Proofreading – Print or Screen Copies

The old way of editing and proofreading on paper was much more work than today’s method of performing these tasks on screen. On-screen programs have made editing and proofreading a much faster and more efficient way to produce a document and finalize it for publication.

Let’s review the old method. One author wrote several pages of material. A word processor was hired to enter the text. A hard copy was printed on large sheets of paper with wide margins on each side for editors to make their corrections and comments. The font used for printing used to be Courier 12 to make it easier to spot errors. The document was printed double spaced so that editors and proofreaders had room to make corrections. A red pen was used for all editions. One had to know the standard revision marks when they made their corrections. The left side margin was used for proofreader’s marks and the right side for editorial comments. Most publications would go through two or three passes depending on how much work was needed to improve the quality of the document. In addition to the text edits, graphics had to be incorporated into the document. That phase usually occurred after the final print. Cut and paste was the standard way of placing graphics in the document before going to the editor.

There was a lot of back and forth with paper documents that cost a lot of money in paper, ink, salaries, and time to get the product out for sale. Well, things have changed quite a bit. Now we can do all of these things using programs that keep track of our edits. A popular program is Microsoft Word’s Track Changes.

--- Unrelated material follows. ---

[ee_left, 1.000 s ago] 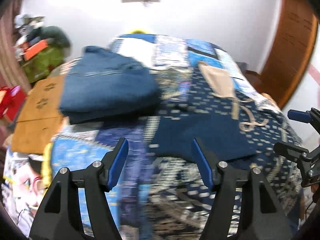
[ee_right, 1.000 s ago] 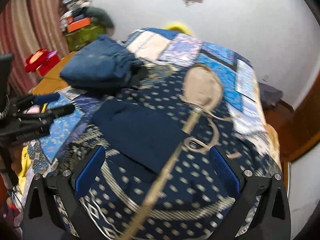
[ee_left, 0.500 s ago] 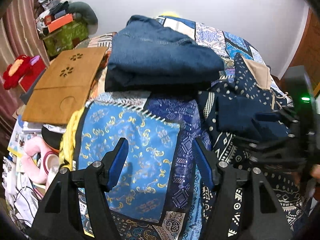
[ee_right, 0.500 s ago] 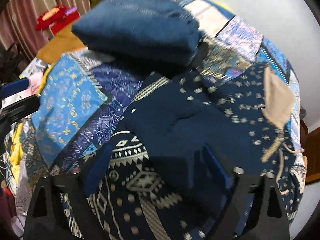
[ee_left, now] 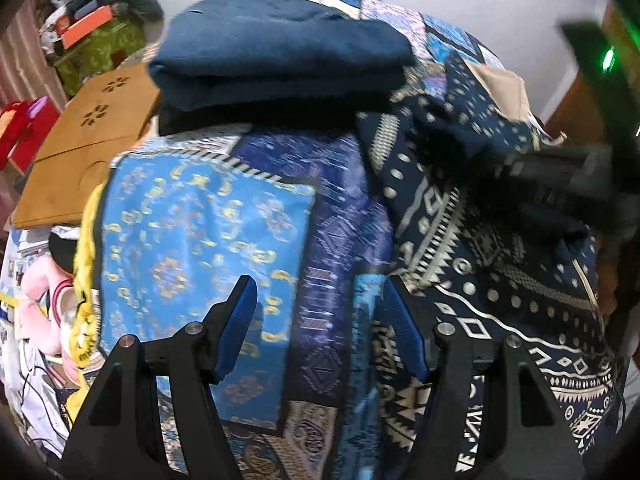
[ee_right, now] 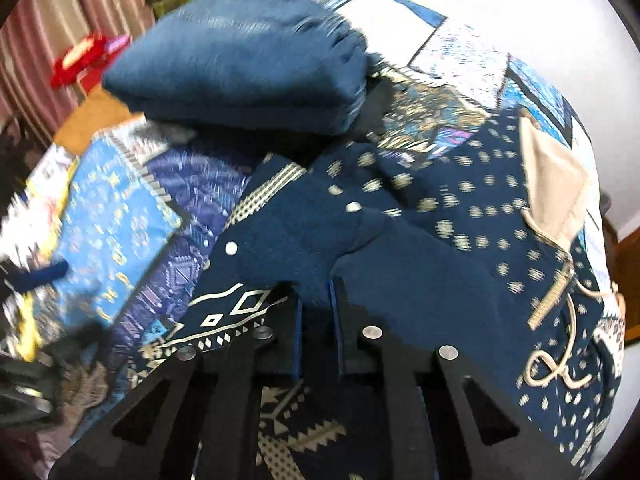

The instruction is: Fold large clothes

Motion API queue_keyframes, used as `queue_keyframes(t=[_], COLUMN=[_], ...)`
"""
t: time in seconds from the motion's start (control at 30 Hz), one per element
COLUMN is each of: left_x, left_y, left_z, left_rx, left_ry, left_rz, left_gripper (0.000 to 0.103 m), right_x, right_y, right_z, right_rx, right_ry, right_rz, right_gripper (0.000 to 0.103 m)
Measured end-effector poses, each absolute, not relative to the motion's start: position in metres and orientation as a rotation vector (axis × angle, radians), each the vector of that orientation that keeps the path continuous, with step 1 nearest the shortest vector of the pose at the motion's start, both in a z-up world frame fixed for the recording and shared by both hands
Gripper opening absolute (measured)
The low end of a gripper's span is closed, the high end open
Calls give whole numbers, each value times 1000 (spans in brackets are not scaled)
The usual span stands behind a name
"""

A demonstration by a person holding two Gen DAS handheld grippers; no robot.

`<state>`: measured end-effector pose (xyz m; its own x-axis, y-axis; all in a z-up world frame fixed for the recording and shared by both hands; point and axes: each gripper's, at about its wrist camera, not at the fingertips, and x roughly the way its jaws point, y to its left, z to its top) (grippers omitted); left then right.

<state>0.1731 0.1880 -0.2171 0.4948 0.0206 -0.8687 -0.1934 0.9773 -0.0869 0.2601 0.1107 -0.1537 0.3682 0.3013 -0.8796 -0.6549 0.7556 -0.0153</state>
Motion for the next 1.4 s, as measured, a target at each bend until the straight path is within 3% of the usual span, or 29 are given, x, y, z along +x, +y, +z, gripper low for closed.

Most authors have moved on to writing their documents in a word processing program, but they usually don’t want to get involved with document cleanup. They are thinking about what they are going to write next. Authors submit their work in a draft format to be finalized for publication. Editors and reviewers can now use Track Changes to make comments and corrections. All changes are shown in red and noted in the right column using the balloon function. The balloon feature in Track Changes allows editors and proofreaders to post comments for the reviewer directly on the document. In fact, all the changes made to the document can be displayed with the balloon function; such as revisions, additions, deletions, and formatting changes. Additional editing and proofing tools that are available include spelling and grammar checkers, research tools, and a thesaurus. After editing and review are complete, reviewers can review each change and accept or reject it. They can also accept or reject all changes at once. Incorporating graphics has also become much easier with the ability to insert graphics into the on-screen document.

An original of the document is always available. Multiple editors and proofreaders can work on one copy of the document at the same time. Each person’s entry is differentiated by using different colors. There is an option to merge all changes into a single document for a final step. Once all corrections and comments have been addressed, the document can be saved as a final version. It can be printed with and without marks.

Another great feature being used today is the ability to perform word counts. Many publishers and proofreaders charge their clients a rate based on the number of words, so this feature has become very useful.

Proofreaders on hard copy days were hired primarily to verify that all edits were incorporated into the document. They did this every time a document went through a review. With the ability to make corrections on screen, the responsibility of the correctors has become a bit confusing. Now they’re basically doing light copy editing instead of proofreading.

The entire editing process has come a long way since it was done in hard copy, but it is still recommended that any final version of a document be printed in its entirety for final reading. Sometimes it’s easier to spot obvious errors by looking at a printout than at a screen version.